BEGIN

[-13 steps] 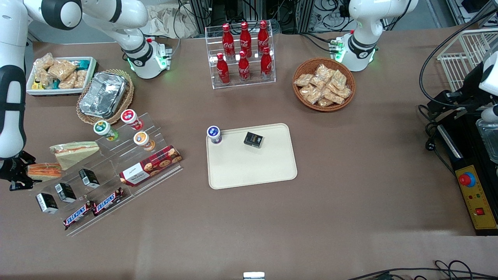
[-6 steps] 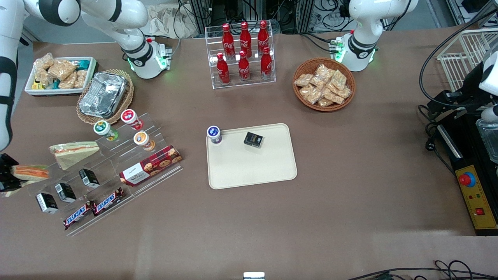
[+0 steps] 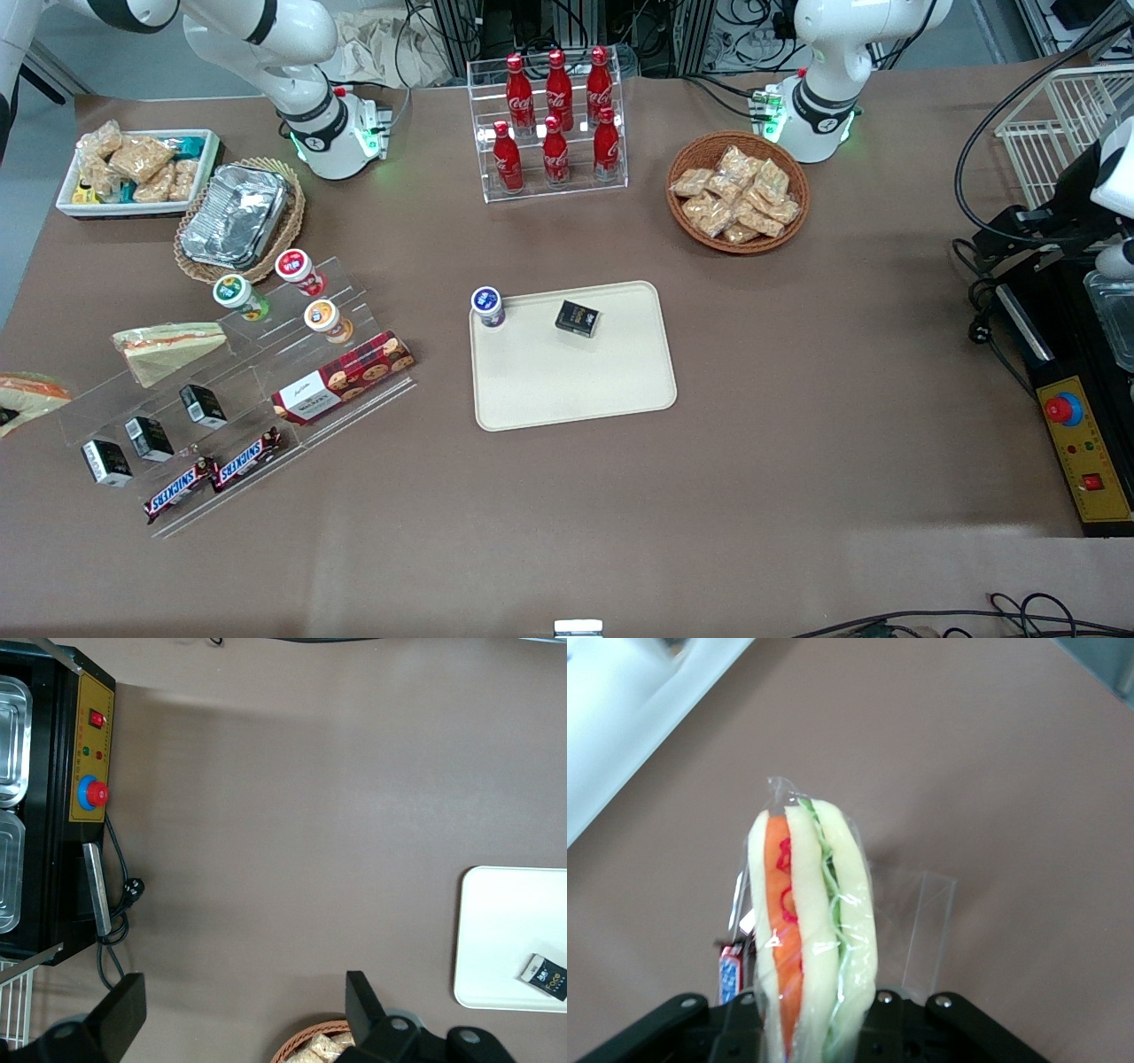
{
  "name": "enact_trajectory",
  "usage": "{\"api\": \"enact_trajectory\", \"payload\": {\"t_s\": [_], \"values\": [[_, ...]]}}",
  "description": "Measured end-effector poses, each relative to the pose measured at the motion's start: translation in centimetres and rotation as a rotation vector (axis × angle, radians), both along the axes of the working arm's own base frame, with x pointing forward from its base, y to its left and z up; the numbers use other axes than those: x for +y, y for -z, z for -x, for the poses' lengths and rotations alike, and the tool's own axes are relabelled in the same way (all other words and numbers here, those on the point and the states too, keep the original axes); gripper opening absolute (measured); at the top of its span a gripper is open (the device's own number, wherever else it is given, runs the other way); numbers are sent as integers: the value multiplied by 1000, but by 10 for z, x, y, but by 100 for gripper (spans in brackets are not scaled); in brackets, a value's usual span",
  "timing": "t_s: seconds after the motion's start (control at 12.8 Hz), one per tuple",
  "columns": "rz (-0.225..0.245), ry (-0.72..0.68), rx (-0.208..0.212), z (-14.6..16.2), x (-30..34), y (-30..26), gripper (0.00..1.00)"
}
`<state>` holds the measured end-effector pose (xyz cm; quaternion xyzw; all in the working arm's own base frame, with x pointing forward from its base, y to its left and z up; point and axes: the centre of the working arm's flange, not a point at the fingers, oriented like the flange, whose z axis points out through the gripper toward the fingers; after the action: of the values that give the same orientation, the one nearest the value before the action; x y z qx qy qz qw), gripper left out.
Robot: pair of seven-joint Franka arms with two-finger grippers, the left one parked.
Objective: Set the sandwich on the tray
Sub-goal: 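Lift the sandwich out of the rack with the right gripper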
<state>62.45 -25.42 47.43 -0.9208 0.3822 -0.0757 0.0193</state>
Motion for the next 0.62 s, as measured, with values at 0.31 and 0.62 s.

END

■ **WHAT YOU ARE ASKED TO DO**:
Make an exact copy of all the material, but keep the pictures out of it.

■ **RESULT BELOW**:
[-13 steps] 
[-6 steps] 
[+0 steps] 
{
  "name": "enact_trajectory",
  "usage": "{\"api\": \"enact_trajectory\", \"payload\": {\"t_s\": [_], \"values\": [[_, ...]]}}",
  "description": "Measured end-effector poses, each relative to the pose measured at the motion's start: translation in centimetres and rotation as a rotation vector (axis × angle, radians), both along the axes of the working arm's own base frame, with x pointing forward from its base, y to its left and z up; the numbers use other axes than those: x for +y, y for -z, z for -x, for the poses' lengths and rotations alike, and the tool's own axes are relabelled in the same way (all other words and numbers here, those on the point and the states too, keep the original axes); gripper opening absolute (measured); at the top of its span a gripper is open (the device's own number, wherever else it is given, runs the other way); numbers are sent as integers: the value multiplied by 1000, but by 10 for z, x, y, but by 100 for gripper (spans in brackets are not scaled); in brackets, a value's usual span",
  "timing": "t_s: seconds after the motion's start (control at 12.8 Hz), one per tuple",
  "columns": "rz (-0.225..0.245), ry (-0.72..0.68), rx (-0.208..0.212), z (-14.6..16.2), x (-30..34), y (-30..26), gripper (0.00..1.00)"
}
`<state>` holds the measured end-effector pose (xyz cm; quaternion xyzw; all in the working arm's own base frame, with x pointing forward from its base, y to its left and z up; point and axes: the centre of the working arm's flange, not a point at the fingers, oriented like the flange, whose z axis points out through the gripper toward the fingers; after the action: of the values that give the same orientation, the one nearest the value before the action; x y z qx qy qz qw), gripper left out.
Robot: pair of seven-joint Franka arms with two-finger grippers, the left one parked.
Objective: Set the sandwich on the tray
Sub-goal: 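Lift the sandwich out of the rack with the right gripper
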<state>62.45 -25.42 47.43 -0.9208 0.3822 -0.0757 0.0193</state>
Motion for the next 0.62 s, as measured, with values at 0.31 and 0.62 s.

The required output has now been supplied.